**Problem description:**
Each line from the one containing "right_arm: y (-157" through the last line of the records below is to be set down exactly; the rest stays out.

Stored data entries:
▬▬▬▬▬▬▬▬▬▬

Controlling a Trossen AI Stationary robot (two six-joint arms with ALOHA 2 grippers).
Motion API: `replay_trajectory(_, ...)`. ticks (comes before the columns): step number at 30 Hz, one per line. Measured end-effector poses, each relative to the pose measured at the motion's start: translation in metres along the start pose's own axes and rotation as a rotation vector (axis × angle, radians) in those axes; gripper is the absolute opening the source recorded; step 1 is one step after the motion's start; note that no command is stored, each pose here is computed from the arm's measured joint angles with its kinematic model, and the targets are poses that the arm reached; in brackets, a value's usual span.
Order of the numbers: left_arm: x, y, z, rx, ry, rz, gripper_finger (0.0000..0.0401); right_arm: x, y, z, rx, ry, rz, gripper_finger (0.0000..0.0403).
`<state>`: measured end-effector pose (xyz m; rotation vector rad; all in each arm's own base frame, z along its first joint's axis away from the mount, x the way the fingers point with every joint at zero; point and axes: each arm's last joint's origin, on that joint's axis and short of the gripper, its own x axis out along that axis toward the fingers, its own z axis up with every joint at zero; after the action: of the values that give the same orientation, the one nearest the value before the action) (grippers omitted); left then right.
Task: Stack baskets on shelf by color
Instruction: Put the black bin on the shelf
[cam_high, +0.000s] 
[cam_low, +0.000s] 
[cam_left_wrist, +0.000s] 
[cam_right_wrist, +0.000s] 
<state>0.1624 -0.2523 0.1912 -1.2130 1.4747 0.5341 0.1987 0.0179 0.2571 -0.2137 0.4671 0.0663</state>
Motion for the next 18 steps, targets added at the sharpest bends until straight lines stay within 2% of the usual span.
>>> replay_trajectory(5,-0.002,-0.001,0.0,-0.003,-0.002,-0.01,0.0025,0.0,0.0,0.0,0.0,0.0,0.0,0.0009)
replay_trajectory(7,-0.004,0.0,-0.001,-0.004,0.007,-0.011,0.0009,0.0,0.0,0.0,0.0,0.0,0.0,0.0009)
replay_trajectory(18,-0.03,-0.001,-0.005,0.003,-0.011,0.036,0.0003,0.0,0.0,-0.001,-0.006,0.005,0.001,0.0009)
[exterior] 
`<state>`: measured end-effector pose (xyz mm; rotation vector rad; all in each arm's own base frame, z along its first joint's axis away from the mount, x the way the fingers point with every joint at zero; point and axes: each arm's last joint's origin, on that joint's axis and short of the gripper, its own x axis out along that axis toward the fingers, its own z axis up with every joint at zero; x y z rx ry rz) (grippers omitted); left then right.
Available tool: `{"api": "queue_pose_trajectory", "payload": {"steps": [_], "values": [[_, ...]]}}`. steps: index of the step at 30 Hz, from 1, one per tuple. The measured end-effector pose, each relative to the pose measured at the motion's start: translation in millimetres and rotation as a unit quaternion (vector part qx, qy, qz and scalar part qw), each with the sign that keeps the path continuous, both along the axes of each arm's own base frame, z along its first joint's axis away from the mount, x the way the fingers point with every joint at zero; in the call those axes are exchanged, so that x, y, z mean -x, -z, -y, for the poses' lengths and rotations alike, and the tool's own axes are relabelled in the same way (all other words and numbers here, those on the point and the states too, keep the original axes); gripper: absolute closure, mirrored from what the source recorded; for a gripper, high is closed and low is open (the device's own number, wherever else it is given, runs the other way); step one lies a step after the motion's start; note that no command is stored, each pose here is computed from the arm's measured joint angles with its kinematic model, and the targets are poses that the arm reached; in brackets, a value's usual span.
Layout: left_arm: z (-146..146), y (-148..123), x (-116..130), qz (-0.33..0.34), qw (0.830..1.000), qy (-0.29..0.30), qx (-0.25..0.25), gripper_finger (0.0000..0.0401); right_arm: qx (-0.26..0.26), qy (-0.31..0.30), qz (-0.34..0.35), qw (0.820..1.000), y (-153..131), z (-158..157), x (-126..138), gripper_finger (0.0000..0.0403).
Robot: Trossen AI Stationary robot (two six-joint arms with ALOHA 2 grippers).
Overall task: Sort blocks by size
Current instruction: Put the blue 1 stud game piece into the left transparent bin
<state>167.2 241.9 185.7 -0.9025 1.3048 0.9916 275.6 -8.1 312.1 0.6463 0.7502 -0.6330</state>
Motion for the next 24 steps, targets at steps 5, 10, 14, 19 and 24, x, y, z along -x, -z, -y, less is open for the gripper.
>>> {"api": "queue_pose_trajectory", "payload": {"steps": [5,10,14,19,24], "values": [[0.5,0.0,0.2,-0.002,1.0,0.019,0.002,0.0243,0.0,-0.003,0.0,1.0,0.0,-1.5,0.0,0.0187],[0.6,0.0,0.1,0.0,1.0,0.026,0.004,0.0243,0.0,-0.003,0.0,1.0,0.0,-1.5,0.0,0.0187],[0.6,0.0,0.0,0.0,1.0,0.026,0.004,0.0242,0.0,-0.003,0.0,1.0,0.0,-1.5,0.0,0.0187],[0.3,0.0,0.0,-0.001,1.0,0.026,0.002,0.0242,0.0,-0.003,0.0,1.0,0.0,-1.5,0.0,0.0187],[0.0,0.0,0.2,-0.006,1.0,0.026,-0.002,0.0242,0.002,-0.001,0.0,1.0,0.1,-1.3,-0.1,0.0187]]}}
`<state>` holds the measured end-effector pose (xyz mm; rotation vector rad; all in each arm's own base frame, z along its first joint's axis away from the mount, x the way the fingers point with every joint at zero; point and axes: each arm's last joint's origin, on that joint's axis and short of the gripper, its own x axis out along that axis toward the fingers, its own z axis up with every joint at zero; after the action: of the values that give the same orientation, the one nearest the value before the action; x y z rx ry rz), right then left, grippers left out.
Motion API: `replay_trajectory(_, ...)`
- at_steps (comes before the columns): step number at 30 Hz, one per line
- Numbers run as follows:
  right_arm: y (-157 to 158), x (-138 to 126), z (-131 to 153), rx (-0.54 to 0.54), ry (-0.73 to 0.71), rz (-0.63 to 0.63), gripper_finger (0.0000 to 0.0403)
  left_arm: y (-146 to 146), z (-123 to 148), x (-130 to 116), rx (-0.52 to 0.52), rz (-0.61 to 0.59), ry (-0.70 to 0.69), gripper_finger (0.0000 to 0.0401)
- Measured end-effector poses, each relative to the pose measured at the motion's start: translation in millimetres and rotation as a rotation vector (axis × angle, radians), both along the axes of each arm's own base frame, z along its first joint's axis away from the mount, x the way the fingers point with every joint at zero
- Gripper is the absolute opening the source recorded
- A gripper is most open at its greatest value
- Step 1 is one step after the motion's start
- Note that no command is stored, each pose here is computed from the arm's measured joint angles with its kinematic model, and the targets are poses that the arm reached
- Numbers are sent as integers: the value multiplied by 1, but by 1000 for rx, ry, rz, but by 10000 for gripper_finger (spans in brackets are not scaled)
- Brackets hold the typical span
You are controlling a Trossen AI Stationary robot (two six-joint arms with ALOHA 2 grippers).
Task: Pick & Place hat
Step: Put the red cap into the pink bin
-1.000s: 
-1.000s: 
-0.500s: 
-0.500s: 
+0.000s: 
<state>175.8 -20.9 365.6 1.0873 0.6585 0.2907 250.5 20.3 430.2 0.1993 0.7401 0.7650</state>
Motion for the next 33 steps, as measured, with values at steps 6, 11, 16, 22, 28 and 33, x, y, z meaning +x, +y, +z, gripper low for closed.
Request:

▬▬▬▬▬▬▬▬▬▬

**Response:**
  right_arm: y (-157 to 158), x (-138 to 126), z (-131 to 153), rx (-0.54 to 0.54), ry (-0.73 to 0.71), rz (-0.63 to 0.63), gripper_finger (0.0000 to 0.0403)
  left_arm: y (-146 to 146), z (-123 to 148), x (-130 to 116), rx (-0.52 to 0.52), rz (-0.61 to 0.59), ry (-0.70 to 0.69), gripper_finger (0.0000 to 0.0401)
- Measured end-effector poses, each relative to the pose measured at the motion's start: translation in millimetres and rotation as a rotation vector (axis × angle, radians), both along the axes of each arm's own base frame, z along its first joint's axis away from the mount, x the way the fingers point with every joint at zero
- Gripper is the absolute opening the source recorded
- A gripper is most open at its greatest value
- Step 1 is one step after the motion's start
- Note that no command is stored, each pose here is computed from the arm's measured joint angles with its kinematic model, and the targets are poses that the arm reached
- Numbers are sent as integers: the value multiplied by 1, but by 1000 for rx, ry, rz, but by 10000 for gripper_finger (spans in brackets are not scaled)
- Brackets hold the typical span
You are controlling a Trossen AI Stationary robot (two six-joint arms with ALOHA 2 grippers).
Task: Pick & Place hat
Step: Put the red cap into the pink bin
-1.000s: 
-1.000s: 
-0.500s: 
-0.500s: 
+0.000s: 
<state>175.8 -20.9 365.6 1.0873 0.6585 0.2907 250.5 20.3 430.2 0.1993 0.7401 0.7650</state>
Motion for the next 33 steps, as measured, with values at steps 6, 11, 16, 22, 28 and 33, x, y, z meaning +x, +y, +z, gripper low for closed.
Request:

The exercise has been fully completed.